The task = Below are some entries; set them all down exactly.

The input =
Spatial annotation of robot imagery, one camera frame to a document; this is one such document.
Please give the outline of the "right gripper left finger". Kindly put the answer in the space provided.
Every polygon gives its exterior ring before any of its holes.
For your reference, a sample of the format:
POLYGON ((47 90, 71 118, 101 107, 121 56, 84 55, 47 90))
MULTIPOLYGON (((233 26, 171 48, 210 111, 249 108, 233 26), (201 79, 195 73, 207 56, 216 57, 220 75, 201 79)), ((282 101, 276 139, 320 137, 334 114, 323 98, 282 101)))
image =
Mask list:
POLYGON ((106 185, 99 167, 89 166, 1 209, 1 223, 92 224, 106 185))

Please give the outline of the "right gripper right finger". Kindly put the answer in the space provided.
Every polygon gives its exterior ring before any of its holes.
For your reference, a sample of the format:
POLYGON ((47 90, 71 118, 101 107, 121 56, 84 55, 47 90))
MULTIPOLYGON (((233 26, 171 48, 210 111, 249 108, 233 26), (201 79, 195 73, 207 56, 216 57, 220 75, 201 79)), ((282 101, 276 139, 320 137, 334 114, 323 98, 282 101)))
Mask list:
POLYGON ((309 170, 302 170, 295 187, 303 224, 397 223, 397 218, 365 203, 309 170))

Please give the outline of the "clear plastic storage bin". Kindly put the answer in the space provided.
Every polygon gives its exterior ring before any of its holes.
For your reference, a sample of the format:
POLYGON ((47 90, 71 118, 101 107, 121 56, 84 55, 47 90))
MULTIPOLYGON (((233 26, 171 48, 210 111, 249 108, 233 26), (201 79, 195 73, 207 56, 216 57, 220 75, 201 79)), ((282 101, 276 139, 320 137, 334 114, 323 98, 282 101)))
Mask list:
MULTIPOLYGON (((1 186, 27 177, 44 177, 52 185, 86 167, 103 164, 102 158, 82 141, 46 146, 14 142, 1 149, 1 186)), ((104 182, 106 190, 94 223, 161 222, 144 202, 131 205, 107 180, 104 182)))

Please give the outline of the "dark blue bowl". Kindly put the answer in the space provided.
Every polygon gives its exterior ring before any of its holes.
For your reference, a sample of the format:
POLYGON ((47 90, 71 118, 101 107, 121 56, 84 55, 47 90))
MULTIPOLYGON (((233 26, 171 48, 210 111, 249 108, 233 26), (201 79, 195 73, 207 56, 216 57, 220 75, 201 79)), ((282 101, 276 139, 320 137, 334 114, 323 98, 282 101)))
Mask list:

Expected answer =
Spatial annotation of robot imagery, one camera frame to a document; this is one such document.
Please give the outline of the "right gripper left finger". Kindly put the answer in the space provided.
Every polygon gives its exterior ring before any of its holes.
For your reference, a sample of the format:
POLYGON ((47 90, 71 118, 101 107, 121 56, 84 55, 47 90))
MULTIPOLYGON (((233 26, 171 48, 210 111, 249 108, 233 26), (201 79, 195 73, 207 56, 216 57, 220 75, 201 79)), ((282 101, 276 139, 320 137, 334 114, 323 98, 282 101)))
image =
Mask list:
POLYGON ((106 185, 99 167, 89 166, 1 209, 1 223, 92 224, 106 185))

Please give the outline of the "right gripper right finger". Kindly put the answer in the space provided.
Every polygon gives its exterior ring before any of its holes.
For your reference, a sample of the format:
POLYGON ((47 90, 71 118, 101 107, 121 56, 84 55, 47 90))
MULTIPOLYGON (((233 26, 171 48, 210 111, 249 108, 233 26), (201 79, 195 73, 207 56, 216 57, 220 75, 201 79)), ((282 101, 276 139, 320 137, 334 114, 323 98, 282 101)))
Mask list:
POLYGON ((309 170, 302 170, 295 187, 303 224, 397 223, 397 218, 365 203, 309 170))

Please give the outline of the "clear plastic storage bin". Kindly put the answer in the space provided.
Every polygon gives its exterior ring before any of its holes.
For your reference, a sample of the format:
POLYGON ((47 90, 71 118, 101 107, 121 56, 84 55, 47 90))
MULTIPOLYGON (((233 26, 171 48, 210 111, 249 108, 233 26), (201 79, 195 73, 207 56, 216 57, 220 75, 201 79)), ((282 101, 276 139, 320 137, 334 114, 323 98, 282 101)))
Mask list:
MULTIPOLYGON (((1 186, 27 177, 44 177, 52 185, 86 167, 103 164, 102 158, 82 141, 46 146, 14 142, 1 149, 1 186)), ((104 182, 106 190, 94 223, 161 222, 144 202, 131 205, 107 180, 104 182)))

Please give the outline of the "dark blue bowl". Kindly put the answer in the space provided.
Every polygon gives its exterior ring before any of its holes.
For your reference, a sample of the format:
POLYGON ((47 90, 71 118, 101 107, 121 56, 84 55, 47 90))
MULTIPOLYGON (((233 26, 171 48, 210 111, 249 108, 233 26), (201 79, 195 73, 207 56, 216 57, 220 75, 201 79)), ((282 101, 276 139, 320 137, 334 114, 323 98, 282 101)))
Mask list:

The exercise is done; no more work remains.